*Prompt:* Set down the lines of the data exactly, starting at the first and stopping after the line containing "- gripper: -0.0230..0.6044".

___ Data

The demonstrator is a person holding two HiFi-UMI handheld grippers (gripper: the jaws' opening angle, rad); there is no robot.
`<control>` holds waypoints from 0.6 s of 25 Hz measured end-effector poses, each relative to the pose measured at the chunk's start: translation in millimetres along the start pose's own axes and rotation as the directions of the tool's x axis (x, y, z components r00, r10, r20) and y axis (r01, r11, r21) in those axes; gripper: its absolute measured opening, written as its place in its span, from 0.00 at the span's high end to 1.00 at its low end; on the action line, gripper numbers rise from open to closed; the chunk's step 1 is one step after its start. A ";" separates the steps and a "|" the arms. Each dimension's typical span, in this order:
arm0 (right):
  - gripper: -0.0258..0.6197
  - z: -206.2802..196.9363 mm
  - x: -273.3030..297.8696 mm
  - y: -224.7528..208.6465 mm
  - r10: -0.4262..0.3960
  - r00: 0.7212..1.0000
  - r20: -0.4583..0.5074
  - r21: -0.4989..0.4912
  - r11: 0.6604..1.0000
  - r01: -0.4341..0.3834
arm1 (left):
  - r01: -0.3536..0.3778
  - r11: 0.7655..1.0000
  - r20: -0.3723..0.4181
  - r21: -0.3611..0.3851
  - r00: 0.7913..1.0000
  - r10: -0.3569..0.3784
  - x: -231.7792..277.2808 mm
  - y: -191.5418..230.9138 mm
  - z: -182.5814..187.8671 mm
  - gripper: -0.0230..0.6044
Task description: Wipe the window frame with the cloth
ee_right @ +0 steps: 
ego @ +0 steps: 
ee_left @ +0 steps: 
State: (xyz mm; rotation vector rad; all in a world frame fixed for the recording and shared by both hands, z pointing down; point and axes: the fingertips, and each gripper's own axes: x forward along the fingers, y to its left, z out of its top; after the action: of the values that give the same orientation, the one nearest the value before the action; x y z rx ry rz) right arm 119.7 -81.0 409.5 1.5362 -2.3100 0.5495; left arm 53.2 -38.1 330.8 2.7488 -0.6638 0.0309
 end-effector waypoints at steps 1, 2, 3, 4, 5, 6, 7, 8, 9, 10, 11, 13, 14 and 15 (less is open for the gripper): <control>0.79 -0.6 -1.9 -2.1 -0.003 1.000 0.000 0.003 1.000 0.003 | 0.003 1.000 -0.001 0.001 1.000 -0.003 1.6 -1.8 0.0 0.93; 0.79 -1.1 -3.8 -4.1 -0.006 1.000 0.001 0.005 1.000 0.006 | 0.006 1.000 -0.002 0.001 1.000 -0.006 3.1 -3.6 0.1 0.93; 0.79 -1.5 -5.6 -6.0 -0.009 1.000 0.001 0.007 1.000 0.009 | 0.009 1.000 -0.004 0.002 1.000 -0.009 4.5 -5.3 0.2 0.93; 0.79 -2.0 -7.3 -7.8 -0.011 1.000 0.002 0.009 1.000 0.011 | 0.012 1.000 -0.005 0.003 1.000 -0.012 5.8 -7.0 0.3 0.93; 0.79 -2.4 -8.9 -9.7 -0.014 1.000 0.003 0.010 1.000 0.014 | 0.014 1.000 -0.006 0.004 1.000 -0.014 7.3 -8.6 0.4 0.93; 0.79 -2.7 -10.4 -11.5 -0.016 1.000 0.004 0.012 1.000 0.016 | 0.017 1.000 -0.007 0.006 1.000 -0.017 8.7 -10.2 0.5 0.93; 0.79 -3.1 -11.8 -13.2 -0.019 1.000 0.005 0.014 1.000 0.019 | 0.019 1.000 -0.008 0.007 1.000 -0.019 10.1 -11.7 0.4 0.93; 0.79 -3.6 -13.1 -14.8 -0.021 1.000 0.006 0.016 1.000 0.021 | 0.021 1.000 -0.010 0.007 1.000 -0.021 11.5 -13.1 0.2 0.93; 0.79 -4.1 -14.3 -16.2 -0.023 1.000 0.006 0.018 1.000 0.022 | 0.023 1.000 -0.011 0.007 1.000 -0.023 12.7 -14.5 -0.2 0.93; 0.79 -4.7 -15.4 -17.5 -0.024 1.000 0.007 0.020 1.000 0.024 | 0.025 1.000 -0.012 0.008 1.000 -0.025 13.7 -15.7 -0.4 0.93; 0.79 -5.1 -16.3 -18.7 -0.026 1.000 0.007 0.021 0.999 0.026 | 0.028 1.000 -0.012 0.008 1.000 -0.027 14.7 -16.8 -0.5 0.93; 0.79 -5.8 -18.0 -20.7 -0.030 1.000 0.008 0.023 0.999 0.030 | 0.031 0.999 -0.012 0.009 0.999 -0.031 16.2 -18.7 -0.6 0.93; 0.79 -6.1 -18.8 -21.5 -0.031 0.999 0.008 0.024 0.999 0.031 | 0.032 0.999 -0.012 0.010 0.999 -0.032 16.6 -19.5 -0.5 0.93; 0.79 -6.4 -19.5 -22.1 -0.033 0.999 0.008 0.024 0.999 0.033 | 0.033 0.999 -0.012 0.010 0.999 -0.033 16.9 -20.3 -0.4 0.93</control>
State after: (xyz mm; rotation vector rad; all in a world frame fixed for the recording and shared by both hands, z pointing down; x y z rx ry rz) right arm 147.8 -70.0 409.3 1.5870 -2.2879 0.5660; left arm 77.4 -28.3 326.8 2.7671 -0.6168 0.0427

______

*Output for this exercise:*
The demonstrator is a person holding two HiFi-UMI handheld grippers (gripper: the jaws' opening angle, rad); there is no robot.
`<control>` holds waypoints from 0.6 s of 25 Hz measured end-effector poses, each relative to the pose measured at the chunk's start: translation in millimetres along the start pose's own axes and rotation as the directions of the tool's x axis (x, y, z components r00, r10, r20) and y axis (r01, r11, r21) in those axes; gripper: its absolute measured opening, written as its place in its span, from 0.00 at the span's high end to 1.00 at its low end; on the action line, gripper numbers rise from open to closed; the chunk's step 1 is one step after its start. A ";" separates the steps and a "|" the arms. Each dimension's typical span, in this order:
arm0 (right):
  - gripper: -0.0258..0.6197
  - z: -206.2802..196.9363 mm
  - x: -273.3030..297.8696 mm
  - y: -224.7528..208.6465 mm
  - r10: -0.4262..0.3960
  - r00: 0.7212..1.0000
  - r20: -0.4583..0.5074
  - r21: -0.4989..0.4912
  - r11: 0.6604..1.0000
  - r01: -0.4341..0.3834
arm1 (left):
  - r01: -0.3536..0.3778
  - r11: 0.7655..1.0000
  - r20: -0.3723..0.4181
  - r21: -0.3611..0.3851
  - r00: 0.7913..1.0000
  - r10: -0.3569..0.3784
  - x: -231.7792..277.2808 mm
  - y: -191.5418..230.9138 mm
  - z: -182.5814..187.8671 mm
  - gripper: -0.0230..0.6044

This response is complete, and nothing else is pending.